Richie Vernon
- Born: Richard John Vernon 7 July 1987 (age 38) Dundee, Scotland
- Height: 1.98 m (6 ft 6 in)
- Weight: 105 kg (16 st 7 lb)
- School: High School of Dundee
- University: University of Edinburgh

Rugby union career
- Position(s): Outside Centre, Flanker, Number eight

Amateur team(s)
- Years: Team / Apps / (Points)
- Dundee HSFP
- 2008-09: West of Scotland
- 2009-10: Dundee HSFP
- 2010-11: Ayr
- 2011-14: Stirling County
- 2014-18: Currie

Senior career
- Years: Team / Apps / (Points)
- 2006–07: Border Reivers / 6 / (0)
- 2007–11: Glasgow Warriors / 48 / (10)
- 2011–13: Sale Sharks / 48 / (50)
- 2013–2018: Glasgow Warriors / 48 / (25)
- 2018–19: London Scottish / 18 / (5)

International career
- Years: Team / Apps / (Points)
- 2009–: Scotland / 24 / (0)
- Correct as of 22 May 2016

National sevens team
- Years: Team /  / Comps
- 2005-08: Scotland 7s /  / 13 (120)

= Richie Vernon =

Scotland international rugby union player

Richie Vernon (born 7 July 1987) is a former Scotland international rugby union player with London Scottish. He previously was with Glasgow Warriors, playing for the Glasgow side over two spells. He has also previously played for the now defunct Border Reivers and Sale Sharks.

==Rugby union career==

===Amateur career===

Educated at the High School of Dundee, Vernon then played for Dundee HSFP.

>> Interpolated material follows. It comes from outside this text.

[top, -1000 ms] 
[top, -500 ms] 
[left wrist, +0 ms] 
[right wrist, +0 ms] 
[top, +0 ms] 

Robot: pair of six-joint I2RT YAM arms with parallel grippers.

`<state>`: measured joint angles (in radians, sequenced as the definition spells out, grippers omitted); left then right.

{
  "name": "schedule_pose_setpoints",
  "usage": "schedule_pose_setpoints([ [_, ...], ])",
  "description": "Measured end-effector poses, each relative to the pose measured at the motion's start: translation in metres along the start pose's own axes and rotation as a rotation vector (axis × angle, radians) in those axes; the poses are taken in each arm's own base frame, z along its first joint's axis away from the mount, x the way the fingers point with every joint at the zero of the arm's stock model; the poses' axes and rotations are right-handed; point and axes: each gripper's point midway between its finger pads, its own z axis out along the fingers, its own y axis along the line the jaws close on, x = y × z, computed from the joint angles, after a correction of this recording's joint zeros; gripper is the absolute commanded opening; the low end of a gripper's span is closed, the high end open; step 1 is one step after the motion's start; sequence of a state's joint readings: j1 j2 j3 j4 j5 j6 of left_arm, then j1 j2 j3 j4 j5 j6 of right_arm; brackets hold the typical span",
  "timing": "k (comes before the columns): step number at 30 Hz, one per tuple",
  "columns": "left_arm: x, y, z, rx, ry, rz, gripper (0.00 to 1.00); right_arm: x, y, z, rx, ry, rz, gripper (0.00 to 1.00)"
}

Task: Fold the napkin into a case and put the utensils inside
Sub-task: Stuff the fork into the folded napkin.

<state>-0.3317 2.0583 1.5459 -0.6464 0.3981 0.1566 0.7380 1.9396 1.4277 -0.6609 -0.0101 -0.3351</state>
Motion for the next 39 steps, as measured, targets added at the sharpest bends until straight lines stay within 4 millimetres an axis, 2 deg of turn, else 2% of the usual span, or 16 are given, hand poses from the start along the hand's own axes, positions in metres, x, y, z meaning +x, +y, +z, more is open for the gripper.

Vernon has been drafted to Currie in the Scottish Premiership for the 2017–18 season.

===Professional career===

Vernon started his pro career at the Border Reivers until they disbanded in 2007. His contract was then move to Glasgow where he would breakthrough into the team playing mainly at No. 8 or openside flanker.

With the establishment of the "Killer B's" as the first choice back row at Glasgow, he left the Warriors in 2011 for Sale Sharks, signing a two-year deal with hopes for more gametime to develop his game and enhance his prospects for more caps with Scotland.

At the end of 2013 he returned to Glasgow. However, he struggled to tie down a regular starting place in the back row due to injuries form and also stiff competition within the squad. This led to an unusual conversion in position to centre following discussions with Warriors head coach Gregor Townsend and Scotland coach Scott Johnson, who hope to more readily use his 6-foot, 5-inch frame and evident pace.

Vernon announced his retirement from rugby to finish at the end of the 2018–19 season on 12 March 2019.

===International career===

Vernon played Rugby Sevens for Scotland between 2005 and 2008, gaining his first cap in the Dubai Tournament.

Vernon won his first cap for Scotland as a replacement for Johnnie Beattie in the 23–10 victory over Fiji in the 2009 Autumn Internationals.